Hamburg - Die Bundesregierung soll die Abgeordneten künftig schneller über Rüstungsexporte informieren. Das will die FDP nach Angaben ihres Außenpolitik-Experten Bijan Djir-Sarai noch bis zum Sommer in einem Gesetz festschreiben. Weite Teile der Koalition seien sich einig, dass das bisherige Verfahren nicht transparent genug sei, sagt Djir-Sarai.
Manchmal dauere es Jahre, bis das Parlament über Exportbeschlüsse des geheim tagenden Bundessicherheitsrats informiert werde. Sinnvoll sei, dass den Parlamentariern künftig alle drei Monate Bericht erstattet werde. Auf weitergehende Beschlüsse konnten sich die Koalitionsparteien nicht einigen.

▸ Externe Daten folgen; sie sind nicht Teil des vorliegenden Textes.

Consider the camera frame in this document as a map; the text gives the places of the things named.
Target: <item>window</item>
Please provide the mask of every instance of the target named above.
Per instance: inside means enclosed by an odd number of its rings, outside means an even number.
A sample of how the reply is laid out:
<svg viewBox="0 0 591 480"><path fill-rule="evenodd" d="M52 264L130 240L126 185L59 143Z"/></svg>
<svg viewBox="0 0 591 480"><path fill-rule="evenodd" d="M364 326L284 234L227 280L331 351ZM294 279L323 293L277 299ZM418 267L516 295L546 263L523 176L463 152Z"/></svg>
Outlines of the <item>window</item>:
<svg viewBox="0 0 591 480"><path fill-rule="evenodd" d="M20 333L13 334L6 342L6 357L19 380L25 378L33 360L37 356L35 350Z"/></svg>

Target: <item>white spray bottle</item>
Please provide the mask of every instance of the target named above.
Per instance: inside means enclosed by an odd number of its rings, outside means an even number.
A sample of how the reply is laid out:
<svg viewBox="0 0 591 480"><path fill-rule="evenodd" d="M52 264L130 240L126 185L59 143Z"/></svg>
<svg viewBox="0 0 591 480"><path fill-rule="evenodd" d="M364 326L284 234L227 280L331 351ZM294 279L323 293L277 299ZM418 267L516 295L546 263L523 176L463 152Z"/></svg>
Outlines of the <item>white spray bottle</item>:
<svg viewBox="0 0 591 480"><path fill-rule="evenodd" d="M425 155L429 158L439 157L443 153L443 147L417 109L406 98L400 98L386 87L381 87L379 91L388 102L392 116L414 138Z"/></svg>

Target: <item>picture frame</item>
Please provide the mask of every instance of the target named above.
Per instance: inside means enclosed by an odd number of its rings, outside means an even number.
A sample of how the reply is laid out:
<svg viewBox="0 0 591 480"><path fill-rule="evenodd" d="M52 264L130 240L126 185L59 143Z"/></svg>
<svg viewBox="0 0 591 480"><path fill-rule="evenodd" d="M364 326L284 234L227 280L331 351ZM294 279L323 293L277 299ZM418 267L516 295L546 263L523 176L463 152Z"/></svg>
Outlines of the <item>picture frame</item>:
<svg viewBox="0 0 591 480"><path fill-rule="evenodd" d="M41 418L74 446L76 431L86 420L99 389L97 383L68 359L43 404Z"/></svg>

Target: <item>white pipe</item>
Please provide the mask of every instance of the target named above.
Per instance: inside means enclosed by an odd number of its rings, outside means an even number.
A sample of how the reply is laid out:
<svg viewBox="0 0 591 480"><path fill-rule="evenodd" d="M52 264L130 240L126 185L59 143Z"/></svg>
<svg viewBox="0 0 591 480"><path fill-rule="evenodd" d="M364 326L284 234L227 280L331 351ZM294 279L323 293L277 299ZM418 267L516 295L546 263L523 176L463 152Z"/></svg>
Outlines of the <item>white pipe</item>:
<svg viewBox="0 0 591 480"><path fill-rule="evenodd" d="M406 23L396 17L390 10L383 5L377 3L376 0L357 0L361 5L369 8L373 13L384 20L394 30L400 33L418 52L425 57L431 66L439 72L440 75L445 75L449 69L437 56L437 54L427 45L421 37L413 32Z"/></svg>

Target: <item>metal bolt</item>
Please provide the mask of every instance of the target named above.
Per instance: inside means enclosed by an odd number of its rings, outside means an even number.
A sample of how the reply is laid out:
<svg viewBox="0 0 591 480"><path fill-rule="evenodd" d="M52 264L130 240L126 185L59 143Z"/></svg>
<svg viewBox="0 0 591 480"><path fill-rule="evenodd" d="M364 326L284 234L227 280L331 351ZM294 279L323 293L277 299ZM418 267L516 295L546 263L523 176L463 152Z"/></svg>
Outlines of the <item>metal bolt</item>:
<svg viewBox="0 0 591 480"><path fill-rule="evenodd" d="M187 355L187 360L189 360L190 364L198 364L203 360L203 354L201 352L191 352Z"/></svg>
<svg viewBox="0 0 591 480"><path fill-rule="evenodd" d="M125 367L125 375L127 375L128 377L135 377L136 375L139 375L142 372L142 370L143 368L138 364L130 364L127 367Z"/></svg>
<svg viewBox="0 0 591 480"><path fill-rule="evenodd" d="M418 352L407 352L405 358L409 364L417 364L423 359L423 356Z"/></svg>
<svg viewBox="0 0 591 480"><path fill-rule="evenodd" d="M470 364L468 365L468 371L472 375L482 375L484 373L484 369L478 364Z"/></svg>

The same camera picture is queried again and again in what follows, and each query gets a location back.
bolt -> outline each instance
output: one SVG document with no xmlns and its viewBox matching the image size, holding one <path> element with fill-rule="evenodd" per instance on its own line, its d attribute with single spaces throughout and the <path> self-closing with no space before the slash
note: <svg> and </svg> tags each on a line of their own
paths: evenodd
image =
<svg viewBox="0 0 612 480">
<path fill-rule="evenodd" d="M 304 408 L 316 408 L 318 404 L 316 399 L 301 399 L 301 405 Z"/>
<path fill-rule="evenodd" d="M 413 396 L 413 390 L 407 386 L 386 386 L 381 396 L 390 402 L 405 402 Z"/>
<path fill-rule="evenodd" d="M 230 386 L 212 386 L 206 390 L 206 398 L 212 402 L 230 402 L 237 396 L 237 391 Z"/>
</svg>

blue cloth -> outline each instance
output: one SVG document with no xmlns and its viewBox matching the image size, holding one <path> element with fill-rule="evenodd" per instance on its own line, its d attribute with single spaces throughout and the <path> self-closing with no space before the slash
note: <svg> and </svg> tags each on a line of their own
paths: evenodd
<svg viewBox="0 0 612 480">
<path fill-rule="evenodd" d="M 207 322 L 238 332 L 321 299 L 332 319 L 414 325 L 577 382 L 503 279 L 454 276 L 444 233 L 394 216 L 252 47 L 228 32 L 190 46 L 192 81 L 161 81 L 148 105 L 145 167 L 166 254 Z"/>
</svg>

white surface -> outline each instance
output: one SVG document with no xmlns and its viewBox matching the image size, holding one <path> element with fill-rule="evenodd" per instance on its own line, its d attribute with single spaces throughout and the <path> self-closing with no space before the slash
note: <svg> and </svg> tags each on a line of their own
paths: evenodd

So hatten die Außenpolitiker von Union und FDP ein vertraulich tagendes Bundestagsgremium gefordert, das vom Bundessicherheitsrat über aktuelle Entscheidungen informiert werden müsse. Dagegen gibt es aber unter den Wirtschaftspolitikern Vorbehalte. Das gleiche gilt für den Vorschlag, die Federführung für Rüstungsexporte vom Wirtschaftsministerium ins Auswärtige Amt zu verlegen.